Vous pouvez lire le fil complet de la discussion. Encouragé par les paroles de M. Fernandes, j'ai poursuivi ma webexploration ce qui m'a permis de situer quelques concepts clés.
  • Squeak, c'est du Smalltalk libre. Smalltalk? C'est un vieux langage (années 70) de programmation inventé par Alan Kay. Smalltalk se voulait assimilable même par des enfants. Si vous lisez un livre sur Smalltalk, vous pourrez quasi directement appliquer son contenu à Squeak. Donc, conceptuellement et pratiquement parlant, Squeak et Smalltalk, c'est la même chose. Et puisque Smalltalk n'est pas très jeune, les ressources sur le web sont immenses.
  • On ne sauvegarde pas vraiment des fichiers dans Squeak: on enregistre plutôt l'image qui contient toutes les classes et les objets. Ces images sont entièrement portables d'un ordinateur à l'autre.
  • Dans Squeak, tout est objet.
  • Morph est un ensemble de classes permettant de programmer dans un environnement graphique.
  • Une Image de base contient plus de 1500 classes !

Comment coder

J'avais beau explorer les onglets qui entourent la fenêtre Squeak, j'avais beaucoup de difficultés à voir comment on pouvait coder un simple Hello world ! Et là, mes weblectures (voir plus bas) m'ont amené à comprendre le Browser, la fenêtre Transcript et la fenêtre Workspace. Pour accélerer un peu votre apprentissage de Squeak, je vous suggère l'étude de textes suivants :
Toutes ces références ne représentent qu'une partie de mes pérégrinations Squeak-Web, mais, à mon avis, vous saurez fort bien vous débrouiller à partir de là !

Et la pédagogie ?

Je reviendrai sur l'aspect pédagogique de Squeak. J'aimerais cependant vous conseiller fortement le livre Squeak : Learn Programming with Robots du brillant Stéphane Ducasse. M Ducasse est français mais son livre n'est disponible qu'en anglais. Dans sa préface, il nous dit « My ultimate goal is to teach you object-oriented programming, because this particular paradigm provides an excellent metaphor for teaching programming. » Sur le site consacré à BotsInc, il écrit « I wrote this book for my wife, who is a physics and mathematics teacher in a French school where the students are between eleven and fifteen years old. She had to teach computer sciences and I decided to help her understanding key concepts in programming and teaching them. As a computer scientist, I was aware of work on the programming language Logo and that the programming language Smalltalk had been influenced by the ideas of Logo.
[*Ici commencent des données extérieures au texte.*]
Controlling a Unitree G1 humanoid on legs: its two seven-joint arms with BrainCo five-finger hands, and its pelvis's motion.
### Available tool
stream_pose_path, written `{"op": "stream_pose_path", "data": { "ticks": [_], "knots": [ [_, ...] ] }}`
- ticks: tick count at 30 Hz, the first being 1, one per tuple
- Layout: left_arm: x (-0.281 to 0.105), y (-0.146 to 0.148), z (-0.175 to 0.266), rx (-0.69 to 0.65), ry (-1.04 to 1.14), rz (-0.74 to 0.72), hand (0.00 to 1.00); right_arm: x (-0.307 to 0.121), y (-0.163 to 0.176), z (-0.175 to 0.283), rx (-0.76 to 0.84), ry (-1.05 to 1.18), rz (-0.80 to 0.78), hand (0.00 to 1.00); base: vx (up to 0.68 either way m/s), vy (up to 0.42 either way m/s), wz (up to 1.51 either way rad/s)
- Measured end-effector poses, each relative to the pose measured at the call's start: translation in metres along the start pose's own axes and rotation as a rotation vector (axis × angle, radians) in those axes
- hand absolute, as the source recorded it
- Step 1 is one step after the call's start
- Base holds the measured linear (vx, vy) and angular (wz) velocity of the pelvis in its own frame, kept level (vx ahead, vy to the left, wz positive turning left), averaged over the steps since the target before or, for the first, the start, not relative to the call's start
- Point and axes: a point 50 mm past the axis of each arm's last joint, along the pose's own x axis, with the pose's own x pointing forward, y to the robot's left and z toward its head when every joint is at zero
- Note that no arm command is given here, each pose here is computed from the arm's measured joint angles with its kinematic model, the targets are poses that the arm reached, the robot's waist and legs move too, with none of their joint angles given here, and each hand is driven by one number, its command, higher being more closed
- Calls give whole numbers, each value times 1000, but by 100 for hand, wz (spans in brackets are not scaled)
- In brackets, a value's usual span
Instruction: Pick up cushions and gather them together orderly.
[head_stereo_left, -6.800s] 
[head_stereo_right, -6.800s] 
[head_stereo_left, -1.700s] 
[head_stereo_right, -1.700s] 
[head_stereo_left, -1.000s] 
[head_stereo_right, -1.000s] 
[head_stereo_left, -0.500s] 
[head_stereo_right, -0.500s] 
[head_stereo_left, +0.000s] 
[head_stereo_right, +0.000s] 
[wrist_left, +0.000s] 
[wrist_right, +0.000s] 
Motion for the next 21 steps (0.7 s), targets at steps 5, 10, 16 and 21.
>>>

I discovered that Smalltalk is a powerful language and has a simple syntax that mimics natural language and that it had originated from research on teaching programming to children. » Ce livre fait vraiment un bon boulot : l'enseignement du langage-objet à l'aide de petits robots dans l'univers de Squeak.

N'hésitez pas à vous lancer dans le merveilleux apprentissage du monde de Squeak. Je n'en suis qu'au début mais déjà je ressens une belle jouissance intellectuelle à son contact.